The nurse left him. He tried to feel his pulse with the fingers of his right hand and couldn’t. He did five-finger exercises, reaching for the pulse in his throat, his hand doing rescue work, sent down the carefully chiseled tunnels of disaster in a mine shaft, say, to discover signs of life. He brought the fingers away from his neck and waved to the widows. He placed three fingers of his good hand along a finger of his right and, closing his eyes, tried to determine the points where they touched. He couldn’t, felt only a suffused, generalized warmth in the deadened finger. He took some change the nurse had put with his watch and wallet in the nightstand by his bed and distributed it on his blanket around his chest and stomach. Still with his eyes closed, he tried to feel for the change and pick it up. He couldn’t. He opened his eyes, scooped up a nickel, a dime, and a quarter with his left hand and put them in the palm of his right hand. Closing his eyes again, he very carefully spilled two of the coins onto the blanket — he could determine this by the sound — and made a fist about the coin still in his hand. Concentrating as hard as he had ever concentrated on anything in his life, and trapping the coin under his thumb, he rubbed it up his forefinger, trying to determine the denomination of the remaining coin. It’s the dime, he decided. He was positive. Yes. It’s the dime. The inside of his thumb still had some sensitivity. (Though he couldn’t be sure, he thought he had felt a trace of pulse under his thumb when he had held the dead necklace of his right hand against his throat.) Definitely the dime. He opened his eyes. His hand was empty. He shoved the change back in the nightstand and closed the drawer.
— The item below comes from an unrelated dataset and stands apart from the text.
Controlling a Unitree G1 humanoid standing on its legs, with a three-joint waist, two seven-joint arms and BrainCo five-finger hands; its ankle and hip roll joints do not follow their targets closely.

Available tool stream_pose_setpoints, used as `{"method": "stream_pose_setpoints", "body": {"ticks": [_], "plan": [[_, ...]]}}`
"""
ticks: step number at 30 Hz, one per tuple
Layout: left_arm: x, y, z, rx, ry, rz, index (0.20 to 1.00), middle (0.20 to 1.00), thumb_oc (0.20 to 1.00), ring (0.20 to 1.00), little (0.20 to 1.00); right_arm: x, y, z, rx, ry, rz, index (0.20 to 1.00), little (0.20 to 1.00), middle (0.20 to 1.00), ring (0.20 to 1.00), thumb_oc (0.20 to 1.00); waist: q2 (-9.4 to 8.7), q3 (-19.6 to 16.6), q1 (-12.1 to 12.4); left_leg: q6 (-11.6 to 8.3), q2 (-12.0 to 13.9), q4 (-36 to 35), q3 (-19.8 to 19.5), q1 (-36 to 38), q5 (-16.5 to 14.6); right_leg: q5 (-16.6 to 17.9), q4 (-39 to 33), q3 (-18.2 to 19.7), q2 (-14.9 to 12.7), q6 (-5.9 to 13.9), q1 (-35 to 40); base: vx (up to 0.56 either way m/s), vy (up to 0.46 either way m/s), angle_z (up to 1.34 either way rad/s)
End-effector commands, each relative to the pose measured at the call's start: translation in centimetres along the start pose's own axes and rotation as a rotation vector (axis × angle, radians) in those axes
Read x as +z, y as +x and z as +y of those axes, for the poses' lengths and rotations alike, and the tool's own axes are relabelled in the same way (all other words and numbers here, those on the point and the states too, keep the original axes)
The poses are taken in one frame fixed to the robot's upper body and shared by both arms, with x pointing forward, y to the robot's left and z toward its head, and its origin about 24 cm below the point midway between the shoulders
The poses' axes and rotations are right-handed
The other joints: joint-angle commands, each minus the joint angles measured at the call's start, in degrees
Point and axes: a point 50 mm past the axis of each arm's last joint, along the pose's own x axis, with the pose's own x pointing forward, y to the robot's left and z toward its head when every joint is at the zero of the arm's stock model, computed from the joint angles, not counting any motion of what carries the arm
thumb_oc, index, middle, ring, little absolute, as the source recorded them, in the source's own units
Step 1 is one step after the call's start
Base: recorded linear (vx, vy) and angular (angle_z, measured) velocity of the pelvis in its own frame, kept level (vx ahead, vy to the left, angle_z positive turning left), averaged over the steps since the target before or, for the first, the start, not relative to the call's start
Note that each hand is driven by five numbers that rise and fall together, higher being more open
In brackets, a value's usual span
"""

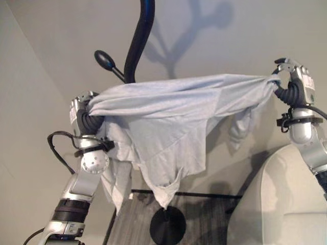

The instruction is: Hang the clothes on the sofa on the clothes rack.

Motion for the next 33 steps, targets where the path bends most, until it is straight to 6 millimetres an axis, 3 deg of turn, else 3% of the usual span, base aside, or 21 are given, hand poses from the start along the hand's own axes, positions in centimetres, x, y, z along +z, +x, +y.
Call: {"method": "stream_pose_setpoints", "body": {"ticks": [1,4,7,8,11,14,16,20,21,22,23,24,25,26,30,33], "plan": [[-0.6,0.4,2.4,0.112,-0.036,0.044,0.200,0.200,0.200,0.200,0.200,-2.1,-0.4,-0.5,-0.039,-0.008,0.107,0.200,0.200,0.200,0.200,0.200,-2.85,0.0,0.6,-3.64,2.0,5.1,0.0,0.9,-0.8,8.7,-19.7,0.5,2.6,3.89,10.9,-0.07,0.003,0.12],[-1.0,-1.7,1.0,0.052,-0.087,0.107,0.200,0.200,0.200,0.200,0.200,-3.2,-3.2,1.9,0.052,0.029,0.188,0.200,0.200,0.200,0.200,0.200,-2.82,0.3,0.4,-3.44,2.1,5.3,0.0,0.8,-0.9,8.7,-19.5,0.3,2.5,3.75,11.0,-0.03,-0.001,0.06],[-2.0,-4.8,-1.7,-0.087,-0.131,0.211,0.200,0.200,0.200,0.200,0.200,-3.5,-6.3,4.8,0.160,0.087,0.250,0.200,0.200,0.200,0.200,0.200,-2.83,0.8,0.0,-3.25,2.3,5.8,0.1,0.7,-1.1,8.5,-19.3,0.2,2.5,3.54,11.0,0.00,0.000,0.00],[-2.0,-4.8,-1.7,-0.089,-0.131,0.211,0.200,0.200,0.200,0.200,0.200,-3.5,-6.4,4.8,0.160,0.086,0.251,0.200,0.200,0.200,0.200,0.200,-2.84,0.7,0.1,-3.26,2.3,5.8,0.1,0.7,-1.1,8.4,-19.3,0.2,2.5,3.54,11.0,0.00,0.000,0.00],[-2.4,-8.0,-4.8,-0.265,-0.180,0.295,0.200,0.200,0.200,0.200,0.200,-2.2,-9.1,8.1,0.253,0.196,0.287,0.200,0.200,0.200,0.200,0.200,-2.75,1.4,-0.7,-2.99,2.3,6.2,0.2,0.6,-1.4,8.4,-18.9,0.4,2.5,3.37,10.8,-0.03,-0.007,-0.01],[-1.7,-9.7,-6.7,-0.336,-0.269,0.340,0.200,0.200,0.200,0.200,0.200,-0.7,-10.3,10.1,0.296,0.277,0.290,0.200,0.200,0.200,0.200,0.200,-2.66,1.8,-1.2,-2.83,2.4,6.4,0.3,0.4,-1.5,8.3,-18.7,0.8,2.5,3.33,10.6,-0.04,0.001,-0.05],[-1.4,-10.7,-7.6,-0.375,-0.324,0.375,1.000,1.000,1.000,1.000,1.000,0.2,-10.9,11.0,0.322,0.311,0.281,0.200,0.200,0.200,0.200,0.200,-2.52,1.9,-1.5,-2.74,2.4,6.5,0.3,0.4,-1.5,8.4,-18.6,1.0,2.5,3.30,10.4,-0.04,0.002,-0.05],[-1.4,-10.7,-7.6,-0.375,-0.324,0.375,1.000,1.000,1.000,1.000,1.000,0.2,-10.9,11.0,0.322,0.311,0.281,0.200,0.200,0.200,0.200,0.200,-2.52,1.9,-1.5,-2.74,2.4,6.5,0.3,0.4,-1.5,8.4,-18.6,1.0,2.5,3.30,10.4,-0.03,0.009,-0.06],[-2.0,-12.6,-8.0,-0.456,-0.294,0.421,1.000,1.000,1.000,1.000,1.000,2.3,-11.8,12.1,0.386,0.425,0.249,0.200,0.200,0.200,0.200,0.200,-2.17,2.1,-2.1,-2.59,2.5,6.6,0.7,0.3,-1.6,8.7,-18.6,1.7,2.4,3.37,10.1,-0.08,0.042,-0.06],[-2.4,-13.2,-8.0,-0.459,-0.289,0.452,1.000,1.000,1.000,1.000,1.000,2.6,-12.0,12.3,0.400,0.459,0.250,0.200,0.200,0.200,0.200,0.200,-2.16,2.1,-2.2,-2.56,2.5,6.4,0.8,0.4,-1.6,8.8,-18.7,1.8,2.4,3.43,10.0,-0.09,0.052,-0.22],[-2.8,-13.6,-8.0,-0.455,-0.297,0.485,1.000,1.000,1.000,1.000,1.000,2.8,-12.2,12.3,0.409,0.482,0.255,0.953,0.953,0.953,0.953,0.953,-2.12,1.9,-2.2,-2.53,2.5,6.3,0.9,0.5,-1.6,8.9,-18.8,2.0,2.4,3.46,9.9,-0.02,0.019,-0.25],[-2.8,-13.6,-8.0,-0.455,-0.297,0.485,1.000,1.000,1.000,1.000,1.000,2.8,-12.2,12.3,0.409,0.482,0.255,1.000,1.000,1.000,1.000,1.000,-2.12,1.9,-2.2,-2.53,2.5,6.3,0.9,0.5,-1.6,8.9,-18.8,2.0,2.4,3.46,9.9,0.02,0.037,-0.22],[-3.8,-14.8,-7.9,-0.425,-0.330,0.590,1.000,1.000,1.000,1.000,1.000,3.0,-12.7,12.7,0.441,0.533,0.281,1.000,1.000,1.000,1.000,1.000,-1.87,1.8,-2.4,-3.09,2.5,6.2,0.2,0.9,-2.6,8.4,-19.0,3.2,2.6,3.94,10.2,-0.05,0.041,-0.09],[-4.3,-15.2,-7.7,-0.405,-0.332,0.632,1.000,1.000,1.000,1.000,1.000,3.1,-12.9,12.9,0.456,0.550,0.288,1.000,1.000,1.000,1.000,1.000,-1.97,1.9,-2.5,-2.46,2.4,5.9,1.2,0.6,-1.5,9.4,-19.0,2.6,2.3,3.71,9.6,0.02,0.056,-0.14],[-6.4,-17.4,-7.0,-0.333,-0.326,0.804,1.000,1.000,1.000,1.000,1.000,2.9,-13.7,13.3,0.487,0.561,0.321,1.000,1.000,1.000,1.000,1.000,-1.50,1.3,-2.7,-2.89,2.1,4.7,1.0,1.7,-2.7,9.1,-19.5,3.8,2.4,4.50,9.9,-0.01,0.038,-0.12],[-7.4,-18.5,-6.5,-0.317,-0.300,0.867,1.000,1.000,1.000,1.000,1.000,2.7,-14.1,13.5,0.500,0.561,0.338,1.000,1.000,1.000,1.000,1.000,-1.41,1.1,-2.7,-2.76,1.8,3.8,1.3,2.1,-2.7,9.5,-19.8,4.1,2.3,4.77,9.8,-0.03,0.039,-0.10]]}}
“I say, are you really Mister Softee?” The voice was British and came from behind the screen at the far end of the ward.

“Who’s that? Who’s there?”

“Are you?”

“Yes.”

“Jolly good. They’re rather splendid.”

“Thanks.”

“Mister Softee.” The name was drawn out, contemplated, pronounced as if it were being read from a marquee. “Apropos too, yes?”

“Why’s that?”

Well , after your performance just now for Sister, I should have thought that would be obvious, wouldn’t it?”

“I’m sick.”

“Not to worry,” the invisible Englishman said cheerfully. “We’re all sick here.” Ben looked around the empty ward. “Sister was right, you know. You are going to be fine. You’re in the best tropical medicine ward in either Dakota.”
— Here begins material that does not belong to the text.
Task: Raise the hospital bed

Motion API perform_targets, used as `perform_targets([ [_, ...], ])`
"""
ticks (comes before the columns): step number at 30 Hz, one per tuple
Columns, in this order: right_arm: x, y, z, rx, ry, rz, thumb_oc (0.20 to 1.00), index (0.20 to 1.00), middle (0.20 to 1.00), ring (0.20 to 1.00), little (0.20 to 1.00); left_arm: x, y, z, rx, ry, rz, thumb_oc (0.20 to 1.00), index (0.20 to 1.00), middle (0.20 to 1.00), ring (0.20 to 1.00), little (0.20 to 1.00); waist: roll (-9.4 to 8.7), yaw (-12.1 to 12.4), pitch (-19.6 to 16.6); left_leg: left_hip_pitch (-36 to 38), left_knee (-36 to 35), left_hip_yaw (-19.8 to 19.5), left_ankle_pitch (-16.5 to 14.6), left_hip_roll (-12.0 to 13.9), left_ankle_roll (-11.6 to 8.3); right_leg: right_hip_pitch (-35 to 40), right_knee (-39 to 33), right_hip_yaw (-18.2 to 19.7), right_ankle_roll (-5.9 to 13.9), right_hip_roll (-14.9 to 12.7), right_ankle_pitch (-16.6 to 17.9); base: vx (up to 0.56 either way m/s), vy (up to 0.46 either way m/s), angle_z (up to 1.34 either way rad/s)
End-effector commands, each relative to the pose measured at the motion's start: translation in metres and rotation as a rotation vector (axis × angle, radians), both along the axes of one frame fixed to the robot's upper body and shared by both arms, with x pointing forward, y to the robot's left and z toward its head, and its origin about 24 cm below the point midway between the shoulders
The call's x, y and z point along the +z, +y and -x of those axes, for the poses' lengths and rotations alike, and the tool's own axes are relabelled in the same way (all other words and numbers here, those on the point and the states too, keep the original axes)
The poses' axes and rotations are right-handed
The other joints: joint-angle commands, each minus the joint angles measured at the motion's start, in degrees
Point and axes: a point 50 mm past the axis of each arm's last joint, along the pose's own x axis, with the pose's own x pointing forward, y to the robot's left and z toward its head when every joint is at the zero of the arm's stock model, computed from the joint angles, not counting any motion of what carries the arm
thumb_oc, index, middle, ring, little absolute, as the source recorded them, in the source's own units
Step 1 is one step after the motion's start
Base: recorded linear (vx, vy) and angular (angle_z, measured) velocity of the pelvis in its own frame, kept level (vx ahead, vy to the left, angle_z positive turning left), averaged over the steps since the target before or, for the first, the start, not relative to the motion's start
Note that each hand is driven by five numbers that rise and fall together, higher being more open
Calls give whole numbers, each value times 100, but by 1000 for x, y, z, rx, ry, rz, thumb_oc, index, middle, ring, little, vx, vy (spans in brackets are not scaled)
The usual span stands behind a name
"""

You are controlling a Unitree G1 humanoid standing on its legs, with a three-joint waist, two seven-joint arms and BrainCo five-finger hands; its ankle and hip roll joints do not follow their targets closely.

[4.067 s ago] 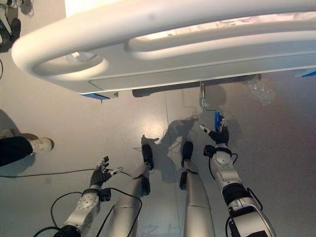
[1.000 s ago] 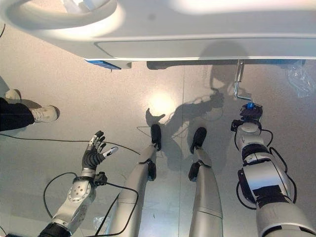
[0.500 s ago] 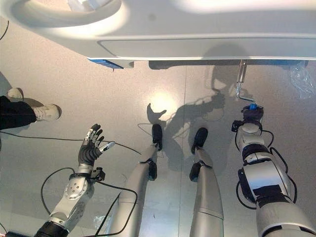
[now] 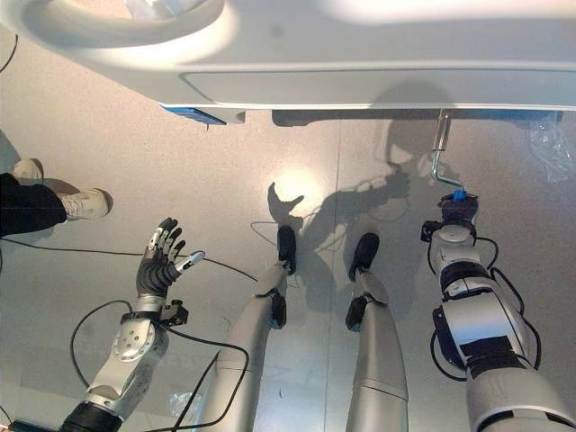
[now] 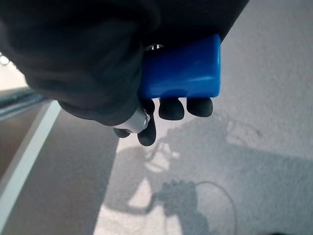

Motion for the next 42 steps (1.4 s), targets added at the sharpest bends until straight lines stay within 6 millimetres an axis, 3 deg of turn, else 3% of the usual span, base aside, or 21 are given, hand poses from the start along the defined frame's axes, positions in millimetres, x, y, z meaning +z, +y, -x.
perform_targets([
  [1,-12,53,-16,235,121,261,200,200,200,200,200,22,8,18,12,-139,28,1000,1000,1000,1000,1000,527,59,-85,-408,236,-346,-259,-97,-65,-271,234,12,592,-185,170,0,0,0],
  [5,-11,70,-21,289,135,298,200,200,200,200,200,29,9,19,13,-171,39,1000,1000,1000,1000,1000,601,131,-85,-506,329,-377,-282,-122,-47,-362,370,1,600,-206,121,0,7,3],
  [12,-10,122,-31,467,136,378,200,200,200,200,200,44,11,22,16,-233,38,1000,1000,1000,1000,1000,649,249,-85,-673,495,-407,-304,-175,-20,-520,648,-33,608,-295,48,6,11,8],
  [13,-10,122,-31,468,135,378,200,200,200,200,200,44,11,22,17,-233,38,1000,1000,1000,1000,1000,647,244,-85,-676,497,-409,-304,-177,-20,-521,650,-35,609,-296,47,9,4,7],
  [14,-11,137,-32,516,135,400,200,200,200,200,200,48,12,22,17,-249,34,1000,1000,1000,1000,1000,652,286,-85,-704,490,-436,-293,-197,-17,-531,651,-58,618,-321,40,10,5,5],
  [16,-11,143,-32,535,138,414,200,200,200,200,200,49,12,22,19,-254,37,1000,1000,1000,1000,1000,661,298,-85,-710,477,-446,-288,-203,-16,-537,654,-66,619,-332,31,9,-1,4],
  [17,-12,160,-33,590,141,448,200,200,200,200,200,51,14,23,30,-264,36,1000,1000,1000,1000,1000,689,351,-85,-727,453,-464,-279,-227,-17,-541,654,-87,630,-351,17,0,0,0],
  [20,-12,172,-33,633,142,466,200,200,200,200,200,53,16,24,34,-271,35,1000,1000,1000,1000,1000,709,382,-85,-745,449,-481,-281,-243,-13,-565,672,-110,633,-374,7,0,0,0],
  [26,-13,220,-28,810,150,639,200,200,200,200,200,58,20,27,42,-295,38,1000,1000,1000,1000,1000,746,480,-85,-840,489,-513,-283,-317,10,-663,790,-133,641,-418,-30,16,7,6],
  [36,-17,232,-27,841,198,788,200,200,200,200,200,63,18,27,30,-315,35,1000,1000,1000,1000,1000,808,558,-85,-866,519,-535,-275,-349,8,-662,836,-136,650,-465,-62,3,3,1],
  [40,-6,256,-24,913,123,827,200,200,200,200,200,63,18,29,25,-316,23,1000,1000,1000,1000,1000,842,579,-85,-858,515,-550,-269,-374,8,-655,858,-151,643,-475,-96,0,0,0],
  [42,8,271,-19,952,-14,716,200,200,200,200,200,61,19,29,39,-309,22,1000,1000,1000,1000,1000,813,545,-85,-849,506,-545,-250,-363,-6,-640,842,-153,636,-465,-90,6,4,2],
])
“This is a tropical medicine ward?”

“Oh yes. Indeed. One of the finest in the Dakotas.”

“Jesus,” Ben said, “a tropical medicine ward.”
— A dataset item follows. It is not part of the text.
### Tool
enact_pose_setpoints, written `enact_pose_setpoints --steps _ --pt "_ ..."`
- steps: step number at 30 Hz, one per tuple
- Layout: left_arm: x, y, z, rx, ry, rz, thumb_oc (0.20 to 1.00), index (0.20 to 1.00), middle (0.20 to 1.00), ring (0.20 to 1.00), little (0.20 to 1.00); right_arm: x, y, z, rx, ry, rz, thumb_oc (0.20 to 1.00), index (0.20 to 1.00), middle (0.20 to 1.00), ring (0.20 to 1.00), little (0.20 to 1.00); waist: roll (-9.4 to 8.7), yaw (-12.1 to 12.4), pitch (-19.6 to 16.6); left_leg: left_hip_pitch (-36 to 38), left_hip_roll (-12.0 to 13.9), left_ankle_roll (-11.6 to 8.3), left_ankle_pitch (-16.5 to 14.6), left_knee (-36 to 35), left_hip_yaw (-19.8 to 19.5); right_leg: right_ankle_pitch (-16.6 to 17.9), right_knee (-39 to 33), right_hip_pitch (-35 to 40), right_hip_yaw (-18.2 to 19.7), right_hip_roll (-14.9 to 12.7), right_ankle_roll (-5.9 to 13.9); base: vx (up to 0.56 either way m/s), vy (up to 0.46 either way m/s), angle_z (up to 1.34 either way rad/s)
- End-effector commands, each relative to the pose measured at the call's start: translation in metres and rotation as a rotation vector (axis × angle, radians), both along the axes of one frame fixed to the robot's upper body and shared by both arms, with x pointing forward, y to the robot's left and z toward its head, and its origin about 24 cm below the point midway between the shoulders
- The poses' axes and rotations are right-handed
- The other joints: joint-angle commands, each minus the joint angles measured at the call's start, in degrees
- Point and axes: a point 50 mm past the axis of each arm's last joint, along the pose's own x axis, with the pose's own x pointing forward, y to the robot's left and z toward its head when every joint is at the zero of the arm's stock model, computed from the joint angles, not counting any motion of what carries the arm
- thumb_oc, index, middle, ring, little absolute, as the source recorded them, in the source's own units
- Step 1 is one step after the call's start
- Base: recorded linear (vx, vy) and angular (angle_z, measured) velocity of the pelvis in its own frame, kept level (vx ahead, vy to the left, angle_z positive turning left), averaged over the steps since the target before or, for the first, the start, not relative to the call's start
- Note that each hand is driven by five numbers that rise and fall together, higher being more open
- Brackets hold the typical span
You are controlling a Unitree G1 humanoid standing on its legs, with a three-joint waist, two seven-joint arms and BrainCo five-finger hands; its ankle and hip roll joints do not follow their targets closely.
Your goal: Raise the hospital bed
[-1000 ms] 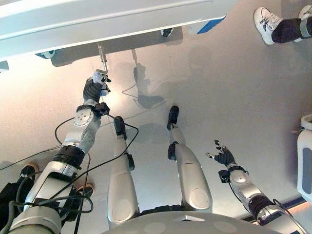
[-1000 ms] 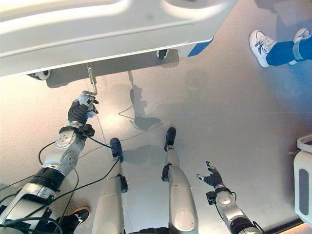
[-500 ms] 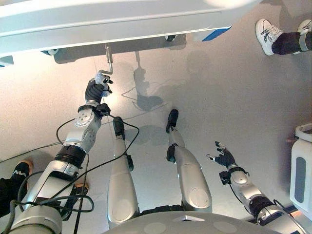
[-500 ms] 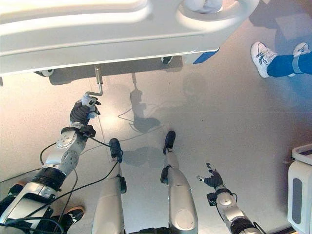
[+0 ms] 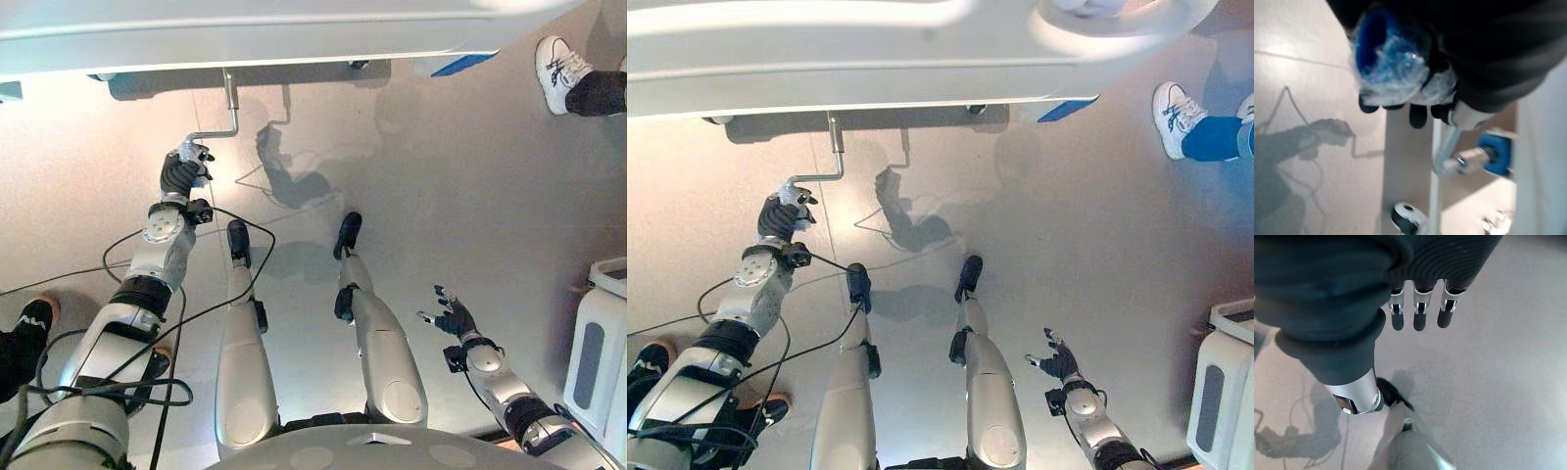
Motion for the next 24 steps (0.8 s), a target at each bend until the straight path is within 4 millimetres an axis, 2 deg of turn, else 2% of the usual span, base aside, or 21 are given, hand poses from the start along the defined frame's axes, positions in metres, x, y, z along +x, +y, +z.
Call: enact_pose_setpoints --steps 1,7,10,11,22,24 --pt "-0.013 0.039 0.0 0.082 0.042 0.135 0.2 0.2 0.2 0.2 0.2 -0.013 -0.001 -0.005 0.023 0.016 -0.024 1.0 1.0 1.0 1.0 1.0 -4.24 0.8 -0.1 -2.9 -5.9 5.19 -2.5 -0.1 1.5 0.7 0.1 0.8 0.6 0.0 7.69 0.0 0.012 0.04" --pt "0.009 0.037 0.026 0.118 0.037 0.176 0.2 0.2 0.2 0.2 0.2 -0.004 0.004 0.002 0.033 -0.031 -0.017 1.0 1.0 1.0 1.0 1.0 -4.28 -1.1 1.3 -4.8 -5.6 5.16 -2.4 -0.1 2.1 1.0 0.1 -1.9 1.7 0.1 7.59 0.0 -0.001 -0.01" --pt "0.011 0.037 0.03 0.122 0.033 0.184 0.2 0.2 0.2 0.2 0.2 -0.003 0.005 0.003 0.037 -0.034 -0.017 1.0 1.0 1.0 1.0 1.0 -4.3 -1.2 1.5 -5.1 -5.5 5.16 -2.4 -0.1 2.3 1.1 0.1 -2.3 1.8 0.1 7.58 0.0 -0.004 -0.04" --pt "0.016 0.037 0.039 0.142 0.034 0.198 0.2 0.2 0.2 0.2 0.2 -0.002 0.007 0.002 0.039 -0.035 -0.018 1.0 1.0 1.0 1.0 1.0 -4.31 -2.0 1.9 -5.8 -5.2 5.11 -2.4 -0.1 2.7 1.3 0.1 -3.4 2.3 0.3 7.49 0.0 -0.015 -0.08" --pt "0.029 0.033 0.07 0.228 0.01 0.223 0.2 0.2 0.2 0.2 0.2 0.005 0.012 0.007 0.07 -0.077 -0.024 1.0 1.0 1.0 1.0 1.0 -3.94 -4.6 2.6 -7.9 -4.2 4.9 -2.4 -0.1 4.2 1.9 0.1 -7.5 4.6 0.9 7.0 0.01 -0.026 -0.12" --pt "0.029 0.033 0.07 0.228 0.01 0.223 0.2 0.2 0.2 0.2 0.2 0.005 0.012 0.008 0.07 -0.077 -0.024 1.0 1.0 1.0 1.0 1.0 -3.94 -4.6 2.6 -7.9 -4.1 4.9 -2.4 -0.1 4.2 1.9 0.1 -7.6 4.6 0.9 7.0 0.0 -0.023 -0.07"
“Top drawer. Up there with the chief in Rapid City.”

“What do you have?” Ben asked.

“One saw you through the crack where the panels of my screen are joined. One saw everything. One saw your bum. It is smeared, rather. What do I have? Lassa fever, old thing. Came down with a touch of it last year. Year it was discovered actually. In Nigeria. Odd that. Well, I wasn’t in Nigeria. I was in Belize, Brit Honduras, with RAF. What I meant was, Lassa fever was discovered in Nigeria. Trouble with a clipped rather precise way of talking, articles left out, references left dangling, pronouns understood, is that it’s often imprecise actually, rather.”